# The Philip Joint and the Terdy Lamp



## Obi (Oct 19, 2006)

As per discussion here I was saying that Phil didn't haave to make the joint, he just had to make it famous. And the new name of the joint was created. Well after looking at Terdy's Lamp , I, for one, have decided that that would be a cool name for the lamp and a name that would define it's Fascinating Style. Not your same old hum-drum lamp, but something with flair and style. And that's all I have to say about thaaaat.


----------



## scottb (Jul 21, 2006)

Two down, hundreds to go…

While I'm pondering what woodworking contribution I'd like to have my name attached too…. If I'm even allowed a say in the matter (like grandchildren "naming" their grandparents)

if given the choice, what would we find when googling the "Obi (fill-in-the-blank)"


----------



## Obi (Oct 19, 2006)

Well now that you mention it, there's the magazine table. It aint nothing real fancy but it has potential.

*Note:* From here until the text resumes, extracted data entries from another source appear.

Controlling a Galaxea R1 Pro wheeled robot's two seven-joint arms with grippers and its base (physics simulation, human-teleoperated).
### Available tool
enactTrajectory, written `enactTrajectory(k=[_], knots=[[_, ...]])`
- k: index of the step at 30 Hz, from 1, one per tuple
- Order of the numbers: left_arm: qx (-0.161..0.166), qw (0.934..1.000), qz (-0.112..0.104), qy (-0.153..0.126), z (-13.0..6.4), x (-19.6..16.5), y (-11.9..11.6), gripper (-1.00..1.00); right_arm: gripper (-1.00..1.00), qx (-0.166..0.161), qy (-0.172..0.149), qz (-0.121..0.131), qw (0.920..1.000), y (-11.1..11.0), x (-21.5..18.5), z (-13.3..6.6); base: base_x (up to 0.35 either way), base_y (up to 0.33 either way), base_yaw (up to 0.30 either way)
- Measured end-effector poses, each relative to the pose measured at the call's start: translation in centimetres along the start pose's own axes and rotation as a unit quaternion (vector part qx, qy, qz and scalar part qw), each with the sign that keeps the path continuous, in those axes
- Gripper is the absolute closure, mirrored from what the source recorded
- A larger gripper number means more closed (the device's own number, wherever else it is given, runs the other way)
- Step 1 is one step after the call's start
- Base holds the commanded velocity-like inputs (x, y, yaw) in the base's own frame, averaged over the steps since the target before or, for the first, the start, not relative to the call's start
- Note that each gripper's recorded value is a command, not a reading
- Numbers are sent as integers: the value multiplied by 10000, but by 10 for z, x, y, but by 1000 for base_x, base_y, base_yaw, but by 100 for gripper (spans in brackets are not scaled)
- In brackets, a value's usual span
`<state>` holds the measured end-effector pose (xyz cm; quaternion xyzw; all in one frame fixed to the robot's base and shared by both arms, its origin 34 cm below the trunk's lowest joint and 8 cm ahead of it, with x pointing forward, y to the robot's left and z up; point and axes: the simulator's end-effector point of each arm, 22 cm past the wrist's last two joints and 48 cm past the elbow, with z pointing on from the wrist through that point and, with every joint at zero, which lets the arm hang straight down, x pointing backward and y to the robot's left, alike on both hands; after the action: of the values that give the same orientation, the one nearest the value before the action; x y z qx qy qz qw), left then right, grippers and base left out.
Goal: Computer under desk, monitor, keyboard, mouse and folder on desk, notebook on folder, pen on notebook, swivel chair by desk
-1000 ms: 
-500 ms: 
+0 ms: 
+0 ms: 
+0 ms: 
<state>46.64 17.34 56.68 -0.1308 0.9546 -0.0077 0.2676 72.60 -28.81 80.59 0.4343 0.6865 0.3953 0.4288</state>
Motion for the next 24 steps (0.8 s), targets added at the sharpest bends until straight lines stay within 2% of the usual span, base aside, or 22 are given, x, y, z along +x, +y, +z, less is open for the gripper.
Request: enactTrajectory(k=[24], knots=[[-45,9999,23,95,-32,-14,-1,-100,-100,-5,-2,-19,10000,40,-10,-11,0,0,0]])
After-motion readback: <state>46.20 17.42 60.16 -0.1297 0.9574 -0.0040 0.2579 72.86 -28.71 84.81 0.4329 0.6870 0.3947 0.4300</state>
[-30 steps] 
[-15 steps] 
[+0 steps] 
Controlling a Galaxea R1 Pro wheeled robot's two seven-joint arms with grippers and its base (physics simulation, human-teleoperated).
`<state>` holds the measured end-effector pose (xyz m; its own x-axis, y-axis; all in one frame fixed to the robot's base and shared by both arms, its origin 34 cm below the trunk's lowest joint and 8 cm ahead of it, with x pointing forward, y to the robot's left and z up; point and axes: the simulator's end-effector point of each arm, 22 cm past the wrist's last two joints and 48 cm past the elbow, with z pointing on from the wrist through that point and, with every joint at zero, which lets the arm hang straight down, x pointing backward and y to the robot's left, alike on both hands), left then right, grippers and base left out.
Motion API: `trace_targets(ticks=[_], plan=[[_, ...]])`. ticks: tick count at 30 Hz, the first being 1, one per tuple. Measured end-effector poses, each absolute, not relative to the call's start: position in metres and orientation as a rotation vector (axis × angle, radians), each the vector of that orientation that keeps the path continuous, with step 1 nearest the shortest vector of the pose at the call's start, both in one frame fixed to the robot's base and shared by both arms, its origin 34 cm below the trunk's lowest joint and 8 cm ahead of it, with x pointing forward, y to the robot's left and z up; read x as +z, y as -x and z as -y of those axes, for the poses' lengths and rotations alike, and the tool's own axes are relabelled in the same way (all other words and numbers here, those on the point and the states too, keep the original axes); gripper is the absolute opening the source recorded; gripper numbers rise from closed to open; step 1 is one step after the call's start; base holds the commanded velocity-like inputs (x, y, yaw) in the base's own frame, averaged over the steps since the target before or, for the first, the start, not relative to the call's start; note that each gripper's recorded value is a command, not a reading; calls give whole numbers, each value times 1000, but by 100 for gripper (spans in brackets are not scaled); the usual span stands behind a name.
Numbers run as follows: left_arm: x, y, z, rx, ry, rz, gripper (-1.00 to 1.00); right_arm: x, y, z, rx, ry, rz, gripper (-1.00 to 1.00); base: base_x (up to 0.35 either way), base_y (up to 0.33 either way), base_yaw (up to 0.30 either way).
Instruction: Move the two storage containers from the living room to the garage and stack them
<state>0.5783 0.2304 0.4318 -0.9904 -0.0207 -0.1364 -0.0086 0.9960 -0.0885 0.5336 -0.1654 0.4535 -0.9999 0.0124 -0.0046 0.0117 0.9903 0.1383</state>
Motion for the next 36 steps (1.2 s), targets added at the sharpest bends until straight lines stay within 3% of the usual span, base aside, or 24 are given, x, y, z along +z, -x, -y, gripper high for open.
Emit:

Let's talk Sam … what he has done with the "rocker".

I've often thought that if you don't leave your mark somewhere, you'll end up forgotten. It'll all burn in the end, but til then you have a very limited media. 
1) You can leave your mark in the music industry… Beethoven, Beatles… whatever. I can't seem to find the rest of the band (I'm a drummer)
2) Literature … I don't write
3) Then there are the Artists … Michelangelo, Rembrandt… (I can't paint fingerpaintings)
4) Fine Furniture?


----------



## Obi (Oct 19, 2006)

I really like the Phillip Joint shown here by the guy that made it famous


----------